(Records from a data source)

★ ★ ★ ★ ★ ★ ★

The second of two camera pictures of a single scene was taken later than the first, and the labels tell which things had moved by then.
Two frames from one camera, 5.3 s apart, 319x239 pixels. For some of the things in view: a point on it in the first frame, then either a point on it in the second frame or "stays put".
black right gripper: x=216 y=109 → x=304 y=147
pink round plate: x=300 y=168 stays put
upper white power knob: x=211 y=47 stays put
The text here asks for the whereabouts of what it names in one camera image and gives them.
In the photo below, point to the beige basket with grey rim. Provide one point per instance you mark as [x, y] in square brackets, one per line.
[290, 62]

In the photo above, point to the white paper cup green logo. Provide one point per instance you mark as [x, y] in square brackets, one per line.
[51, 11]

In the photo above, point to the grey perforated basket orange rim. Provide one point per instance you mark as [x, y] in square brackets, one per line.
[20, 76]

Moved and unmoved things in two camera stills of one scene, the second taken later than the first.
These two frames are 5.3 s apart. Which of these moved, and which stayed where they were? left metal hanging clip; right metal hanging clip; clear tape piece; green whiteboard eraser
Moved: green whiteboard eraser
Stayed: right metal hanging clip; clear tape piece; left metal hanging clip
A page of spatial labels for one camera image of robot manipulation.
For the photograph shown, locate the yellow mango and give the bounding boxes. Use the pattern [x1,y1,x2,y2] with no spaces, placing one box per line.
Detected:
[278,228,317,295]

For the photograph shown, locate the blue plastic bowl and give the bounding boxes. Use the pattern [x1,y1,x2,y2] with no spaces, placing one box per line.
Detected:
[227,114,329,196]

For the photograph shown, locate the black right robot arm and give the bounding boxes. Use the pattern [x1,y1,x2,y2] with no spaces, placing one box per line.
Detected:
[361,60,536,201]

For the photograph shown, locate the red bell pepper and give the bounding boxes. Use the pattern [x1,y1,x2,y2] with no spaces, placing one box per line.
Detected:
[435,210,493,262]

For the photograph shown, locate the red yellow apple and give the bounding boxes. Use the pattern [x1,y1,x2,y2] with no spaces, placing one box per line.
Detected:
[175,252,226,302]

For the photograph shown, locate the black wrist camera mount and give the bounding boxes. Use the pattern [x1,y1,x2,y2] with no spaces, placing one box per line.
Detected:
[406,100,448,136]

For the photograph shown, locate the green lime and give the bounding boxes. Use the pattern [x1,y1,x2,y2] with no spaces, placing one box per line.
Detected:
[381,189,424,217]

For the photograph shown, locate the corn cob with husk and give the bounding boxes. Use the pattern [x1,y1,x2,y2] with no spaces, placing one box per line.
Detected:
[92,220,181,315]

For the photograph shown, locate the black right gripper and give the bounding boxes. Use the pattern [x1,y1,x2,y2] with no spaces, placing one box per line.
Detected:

★ ★ ★ ★ ★ ★ ★

Output the line bearing "For the photograph shown, locate the black wrist" along with all the lines after it through the end of the entries, exactly, and no other lines.

For the photograph shown, locate the black wrist camera mount and give the bounding boxes. Use the pattern [x1,y1,x2,y2] with no spaces, placing one box per line.
Detected:
[406,100,448,136]

For the photograph shown, locate the green lime and give the bounding boxes. Use the pattern [x1,y1,x2,y2] with no spaces, placing one box per line.
Detected:
[381,189,424,217]

For the photograph shown, locate the corn cob with husk and give the bounding boxes. Use the pattern [x1,y1,x2,y2] with no spaces, placing one box per line.
Detected:
[92,220,181,315]

For the photograph shown, locate the black right gripper and give the bounding boxes. Use the pattern [x1,y1,x2,y2] with no spaces, placing one box per line.
Detected:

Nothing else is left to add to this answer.